* [Exercise details]
A line belongs in the answer if it contains "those"; copy every such line from the entries below.

═══

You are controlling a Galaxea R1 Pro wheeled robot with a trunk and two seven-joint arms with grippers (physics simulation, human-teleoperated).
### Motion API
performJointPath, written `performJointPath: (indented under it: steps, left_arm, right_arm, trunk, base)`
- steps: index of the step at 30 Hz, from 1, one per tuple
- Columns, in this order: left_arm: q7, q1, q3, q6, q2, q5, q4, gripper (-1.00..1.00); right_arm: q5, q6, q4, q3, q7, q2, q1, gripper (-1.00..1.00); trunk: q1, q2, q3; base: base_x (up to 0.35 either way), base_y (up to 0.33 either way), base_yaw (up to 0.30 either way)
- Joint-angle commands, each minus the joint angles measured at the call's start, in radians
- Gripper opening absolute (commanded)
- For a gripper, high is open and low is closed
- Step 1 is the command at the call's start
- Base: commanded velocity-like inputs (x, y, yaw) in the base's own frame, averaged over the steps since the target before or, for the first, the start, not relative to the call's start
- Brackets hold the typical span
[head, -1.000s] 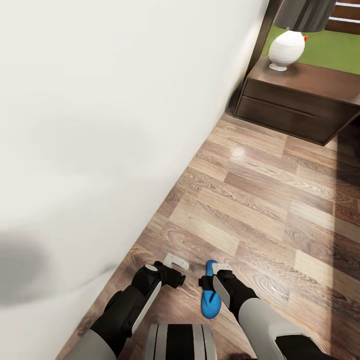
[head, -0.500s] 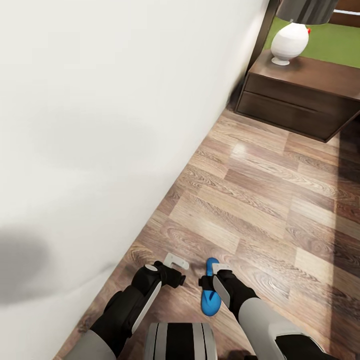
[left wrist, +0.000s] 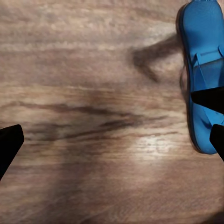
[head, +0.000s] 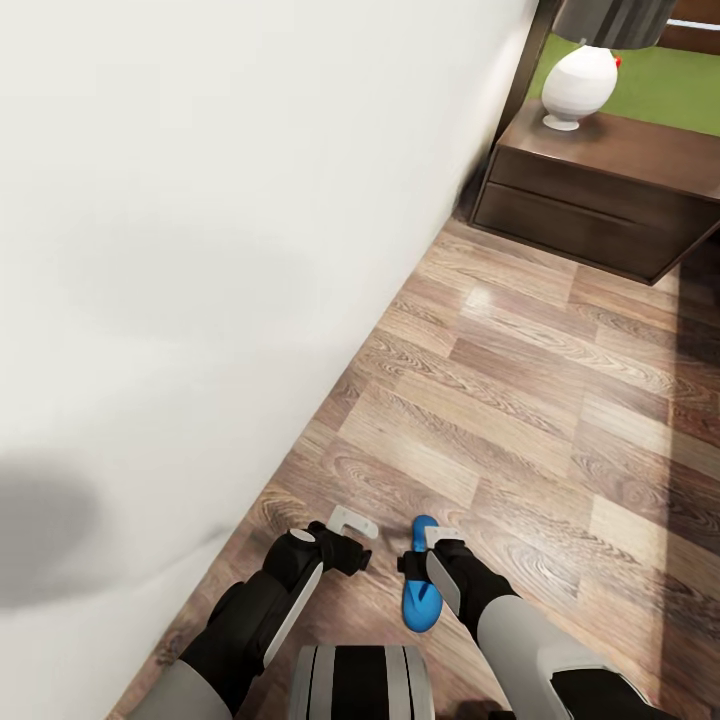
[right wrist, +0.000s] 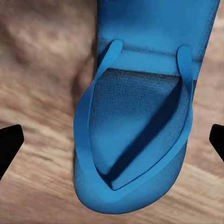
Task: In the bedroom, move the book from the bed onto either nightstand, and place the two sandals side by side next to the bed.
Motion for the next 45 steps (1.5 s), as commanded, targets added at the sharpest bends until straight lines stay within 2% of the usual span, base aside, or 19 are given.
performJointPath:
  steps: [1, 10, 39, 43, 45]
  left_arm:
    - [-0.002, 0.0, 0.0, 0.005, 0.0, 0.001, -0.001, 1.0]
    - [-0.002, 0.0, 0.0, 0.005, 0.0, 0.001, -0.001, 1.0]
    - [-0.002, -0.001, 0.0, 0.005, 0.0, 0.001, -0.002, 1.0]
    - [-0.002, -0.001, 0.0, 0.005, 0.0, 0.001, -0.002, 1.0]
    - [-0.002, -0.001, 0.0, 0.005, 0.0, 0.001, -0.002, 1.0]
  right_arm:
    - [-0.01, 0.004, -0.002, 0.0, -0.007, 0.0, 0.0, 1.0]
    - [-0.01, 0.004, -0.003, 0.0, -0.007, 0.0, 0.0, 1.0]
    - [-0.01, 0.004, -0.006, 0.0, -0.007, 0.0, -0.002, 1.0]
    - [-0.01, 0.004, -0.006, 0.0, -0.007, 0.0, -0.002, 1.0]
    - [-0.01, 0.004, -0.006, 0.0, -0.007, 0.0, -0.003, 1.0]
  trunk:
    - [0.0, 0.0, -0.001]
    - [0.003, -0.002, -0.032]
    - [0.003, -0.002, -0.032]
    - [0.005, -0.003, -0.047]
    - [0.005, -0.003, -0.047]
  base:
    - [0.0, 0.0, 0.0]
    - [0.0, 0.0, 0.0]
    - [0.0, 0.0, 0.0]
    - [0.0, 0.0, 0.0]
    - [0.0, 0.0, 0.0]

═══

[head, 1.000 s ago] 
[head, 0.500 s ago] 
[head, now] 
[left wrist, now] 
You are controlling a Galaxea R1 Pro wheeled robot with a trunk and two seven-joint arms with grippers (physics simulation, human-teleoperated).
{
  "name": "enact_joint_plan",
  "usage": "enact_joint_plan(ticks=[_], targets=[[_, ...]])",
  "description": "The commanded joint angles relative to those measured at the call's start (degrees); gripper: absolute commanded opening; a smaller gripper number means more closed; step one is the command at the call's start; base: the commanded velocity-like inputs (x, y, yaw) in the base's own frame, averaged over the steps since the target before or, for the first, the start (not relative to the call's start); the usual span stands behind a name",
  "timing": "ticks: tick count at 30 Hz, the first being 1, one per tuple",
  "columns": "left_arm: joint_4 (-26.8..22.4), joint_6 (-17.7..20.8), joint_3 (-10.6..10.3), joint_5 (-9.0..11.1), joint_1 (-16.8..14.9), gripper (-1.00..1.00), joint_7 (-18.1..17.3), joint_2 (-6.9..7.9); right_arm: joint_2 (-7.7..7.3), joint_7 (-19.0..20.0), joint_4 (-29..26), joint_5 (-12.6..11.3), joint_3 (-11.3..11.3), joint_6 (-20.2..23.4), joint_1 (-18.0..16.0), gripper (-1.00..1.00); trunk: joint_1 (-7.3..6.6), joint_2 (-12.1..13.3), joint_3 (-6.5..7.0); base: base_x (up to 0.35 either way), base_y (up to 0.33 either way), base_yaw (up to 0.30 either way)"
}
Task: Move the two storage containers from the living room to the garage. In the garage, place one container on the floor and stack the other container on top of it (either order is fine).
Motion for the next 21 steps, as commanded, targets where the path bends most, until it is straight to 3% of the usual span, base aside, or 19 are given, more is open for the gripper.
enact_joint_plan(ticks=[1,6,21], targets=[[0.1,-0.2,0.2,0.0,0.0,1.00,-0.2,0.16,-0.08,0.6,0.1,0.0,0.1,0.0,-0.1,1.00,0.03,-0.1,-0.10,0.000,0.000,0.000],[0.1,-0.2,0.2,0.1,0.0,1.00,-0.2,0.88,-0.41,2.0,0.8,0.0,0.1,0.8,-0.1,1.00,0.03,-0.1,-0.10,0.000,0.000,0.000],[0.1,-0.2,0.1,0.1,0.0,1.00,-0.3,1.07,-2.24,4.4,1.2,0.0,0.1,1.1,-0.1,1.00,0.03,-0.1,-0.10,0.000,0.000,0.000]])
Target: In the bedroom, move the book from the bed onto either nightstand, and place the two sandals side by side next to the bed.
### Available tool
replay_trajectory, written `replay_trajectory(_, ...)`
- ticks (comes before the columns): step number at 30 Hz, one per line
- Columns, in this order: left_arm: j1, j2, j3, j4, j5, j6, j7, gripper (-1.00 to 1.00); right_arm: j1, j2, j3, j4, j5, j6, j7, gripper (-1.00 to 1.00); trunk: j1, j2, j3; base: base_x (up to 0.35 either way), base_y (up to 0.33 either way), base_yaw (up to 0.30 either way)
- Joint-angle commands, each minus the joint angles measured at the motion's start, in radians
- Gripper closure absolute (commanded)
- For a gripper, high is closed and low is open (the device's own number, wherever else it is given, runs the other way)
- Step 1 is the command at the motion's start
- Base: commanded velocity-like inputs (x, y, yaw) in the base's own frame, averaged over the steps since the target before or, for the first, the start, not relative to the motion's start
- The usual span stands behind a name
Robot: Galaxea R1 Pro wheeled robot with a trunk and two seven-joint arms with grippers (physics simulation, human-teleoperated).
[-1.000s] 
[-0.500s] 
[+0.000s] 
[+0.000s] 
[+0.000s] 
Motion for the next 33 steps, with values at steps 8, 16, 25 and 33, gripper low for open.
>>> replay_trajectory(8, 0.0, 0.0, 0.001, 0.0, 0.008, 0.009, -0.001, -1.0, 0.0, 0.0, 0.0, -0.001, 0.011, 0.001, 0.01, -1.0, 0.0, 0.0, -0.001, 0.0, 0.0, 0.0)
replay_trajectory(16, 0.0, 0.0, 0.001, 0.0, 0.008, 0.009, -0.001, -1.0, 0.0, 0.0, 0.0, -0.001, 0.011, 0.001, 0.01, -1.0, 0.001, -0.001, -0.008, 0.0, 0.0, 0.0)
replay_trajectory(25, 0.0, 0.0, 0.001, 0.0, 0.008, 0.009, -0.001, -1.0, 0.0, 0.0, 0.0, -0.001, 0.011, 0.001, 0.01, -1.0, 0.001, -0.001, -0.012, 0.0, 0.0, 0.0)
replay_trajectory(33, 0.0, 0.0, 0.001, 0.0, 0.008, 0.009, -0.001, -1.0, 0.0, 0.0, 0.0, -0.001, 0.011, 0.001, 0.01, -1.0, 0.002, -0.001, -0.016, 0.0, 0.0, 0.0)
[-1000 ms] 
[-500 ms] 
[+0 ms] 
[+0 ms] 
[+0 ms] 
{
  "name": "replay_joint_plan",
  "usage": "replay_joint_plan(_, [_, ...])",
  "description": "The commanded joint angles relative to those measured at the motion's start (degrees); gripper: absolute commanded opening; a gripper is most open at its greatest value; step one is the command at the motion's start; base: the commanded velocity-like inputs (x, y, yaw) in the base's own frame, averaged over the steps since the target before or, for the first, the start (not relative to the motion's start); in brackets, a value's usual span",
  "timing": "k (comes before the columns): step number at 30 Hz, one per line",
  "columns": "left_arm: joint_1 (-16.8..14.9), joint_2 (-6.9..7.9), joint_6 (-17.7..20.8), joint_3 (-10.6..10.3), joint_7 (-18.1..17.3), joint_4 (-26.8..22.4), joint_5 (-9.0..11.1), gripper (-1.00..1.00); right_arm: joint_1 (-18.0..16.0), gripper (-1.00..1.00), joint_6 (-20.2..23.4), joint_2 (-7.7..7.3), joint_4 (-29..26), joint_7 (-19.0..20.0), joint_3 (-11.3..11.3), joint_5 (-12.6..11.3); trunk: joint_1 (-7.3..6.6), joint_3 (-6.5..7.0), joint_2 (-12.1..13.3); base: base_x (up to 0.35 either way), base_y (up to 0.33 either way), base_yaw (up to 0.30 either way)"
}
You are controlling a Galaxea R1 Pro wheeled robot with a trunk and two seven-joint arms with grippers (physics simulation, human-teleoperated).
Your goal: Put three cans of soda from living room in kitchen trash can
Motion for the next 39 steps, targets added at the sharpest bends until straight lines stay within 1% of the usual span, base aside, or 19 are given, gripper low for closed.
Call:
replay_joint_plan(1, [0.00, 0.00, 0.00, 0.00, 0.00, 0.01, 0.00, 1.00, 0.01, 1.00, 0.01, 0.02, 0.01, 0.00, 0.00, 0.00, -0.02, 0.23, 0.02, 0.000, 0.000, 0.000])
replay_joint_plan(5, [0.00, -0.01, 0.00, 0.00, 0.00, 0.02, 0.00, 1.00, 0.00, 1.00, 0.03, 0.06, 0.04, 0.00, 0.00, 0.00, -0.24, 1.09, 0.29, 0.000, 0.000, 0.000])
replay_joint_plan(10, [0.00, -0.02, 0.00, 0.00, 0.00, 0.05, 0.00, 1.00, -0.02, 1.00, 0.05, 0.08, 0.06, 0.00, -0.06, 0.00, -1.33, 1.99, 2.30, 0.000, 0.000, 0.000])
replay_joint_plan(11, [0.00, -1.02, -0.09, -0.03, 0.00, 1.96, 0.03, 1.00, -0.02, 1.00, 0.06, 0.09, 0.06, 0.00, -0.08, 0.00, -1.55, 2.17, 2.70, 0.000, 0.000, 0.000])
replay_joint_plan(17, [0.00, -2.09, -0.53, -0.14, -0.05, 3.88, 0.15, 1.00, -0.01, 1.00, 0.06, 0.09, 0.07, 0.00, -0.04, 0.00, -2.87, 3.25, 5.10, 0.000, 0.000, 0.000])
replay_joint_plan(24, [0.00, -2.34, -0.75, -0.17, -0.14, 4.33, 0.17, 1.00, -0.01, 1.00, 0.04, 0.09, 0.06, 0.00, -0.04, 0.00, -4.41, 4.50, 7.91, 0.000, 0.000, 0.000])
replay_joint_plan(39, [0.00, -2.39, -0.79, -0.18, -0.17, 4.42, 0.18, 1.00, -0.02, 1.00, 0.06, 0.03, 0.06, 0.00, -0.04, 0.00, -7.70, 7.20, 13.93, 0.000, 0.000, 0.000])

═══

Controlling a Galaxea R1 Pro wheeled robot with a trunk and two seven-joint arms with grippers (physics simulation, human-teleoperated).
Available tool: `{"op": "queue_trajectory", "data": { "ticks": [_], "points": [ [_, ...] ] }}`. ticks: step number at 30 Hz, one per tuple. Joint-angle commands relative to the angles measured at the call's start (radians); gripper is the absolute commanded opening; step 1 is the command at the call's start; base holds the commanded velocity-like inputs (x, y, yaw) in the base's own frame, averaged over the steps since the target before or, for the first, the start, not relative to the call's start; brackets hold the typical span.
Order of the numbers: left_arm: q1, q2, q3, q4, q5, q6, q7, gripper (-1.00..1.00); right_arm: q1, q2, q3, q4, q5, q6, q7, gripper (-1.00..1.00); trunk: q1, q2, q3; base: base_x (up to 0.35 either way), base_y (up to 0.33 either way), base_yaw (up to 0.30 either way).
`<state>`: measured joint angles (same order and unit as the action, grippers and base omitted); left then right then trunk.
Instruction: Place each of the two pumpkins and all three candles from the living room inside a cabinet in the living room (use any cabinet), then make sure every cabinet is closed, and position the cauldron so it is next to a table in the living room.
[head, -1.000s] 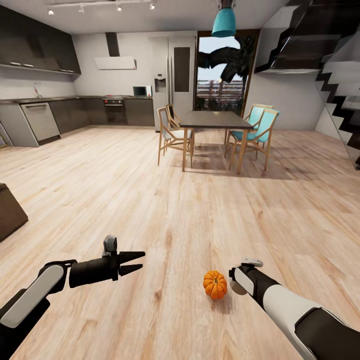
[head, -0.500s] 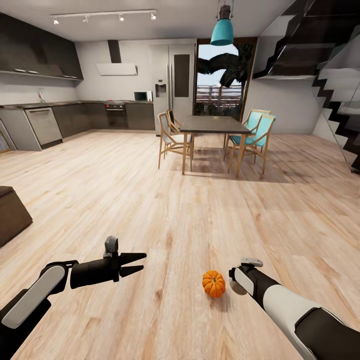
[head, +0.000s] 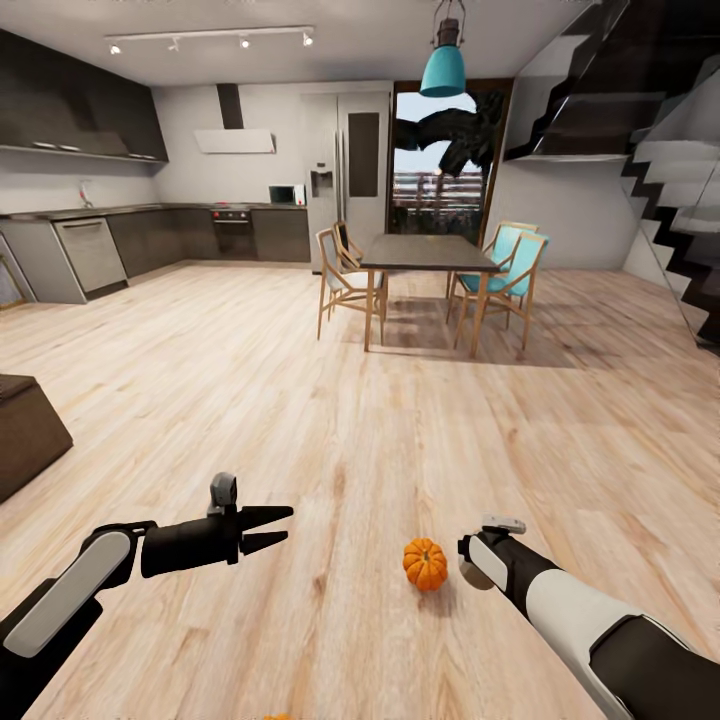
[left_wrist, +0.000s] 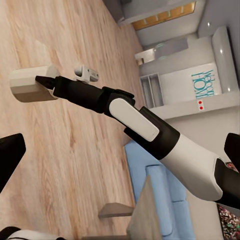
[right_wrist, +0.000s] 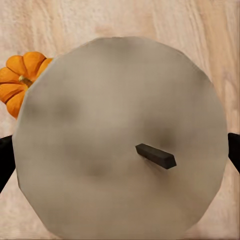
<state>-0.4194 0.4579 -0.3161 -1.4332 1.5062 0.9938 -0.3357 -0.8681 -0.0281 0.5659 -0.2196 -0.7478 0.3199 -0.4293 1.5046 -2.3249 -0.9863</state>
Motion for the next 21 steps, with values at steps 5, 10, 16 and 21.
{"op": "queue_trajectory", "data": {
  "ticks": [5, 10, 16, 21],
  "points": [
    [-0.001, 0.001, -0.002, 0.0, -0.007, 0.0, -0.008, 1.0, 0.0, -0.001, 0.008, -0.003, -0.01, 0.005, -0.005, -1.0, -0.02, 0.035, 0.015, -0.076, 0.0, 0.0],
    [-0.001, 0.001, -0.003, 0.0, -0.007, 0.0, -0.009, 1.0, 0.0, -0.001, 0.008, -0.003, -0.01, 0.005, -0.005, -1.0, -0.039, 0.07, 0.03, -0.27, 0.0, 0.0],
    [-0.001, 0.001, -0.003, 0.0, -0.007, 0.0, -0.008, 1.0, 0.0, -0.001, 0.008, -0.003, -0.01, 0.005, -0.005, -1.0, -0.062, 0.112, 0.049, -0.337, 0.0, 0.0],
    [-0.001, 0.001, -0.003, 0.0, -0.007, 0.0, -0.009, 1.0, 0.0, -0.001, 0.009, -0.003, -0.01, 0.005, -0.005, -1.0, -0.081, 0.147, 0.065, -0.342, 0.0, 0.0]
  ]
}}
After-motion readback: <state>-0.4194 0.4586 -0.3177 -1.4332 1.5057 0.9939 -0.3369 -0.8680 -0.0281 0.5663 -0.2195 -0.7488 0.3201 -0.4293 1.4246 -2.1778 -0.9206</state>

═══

* [Solution for this task]
  "description": "The commanded joint angles relative to those measured at the call's start (degrees); gripper: absolute commanded opening; a smaller gripper number means more closed; step one is the command at the call's start; base: the commanded velocity-like inputs (x, y, yaw) in the base's own frame, averaged over the steps since the target before or, for the first, the start (not relative to the call's start); the usual span stands behind a name",
  "description": "The commanded joint angles relative to those measured at the motion's start (degrees); gripper: absolute commanded opening; a gripper is most open at its greatest value; step one is the command at the motion's start; base: the commanded velocity-like inputs (x, y, yaw) in the base's own frame, averaged over the steps since the target before or, for the first, the start (not relative to the motion's start); in brackets, a value's usual span",

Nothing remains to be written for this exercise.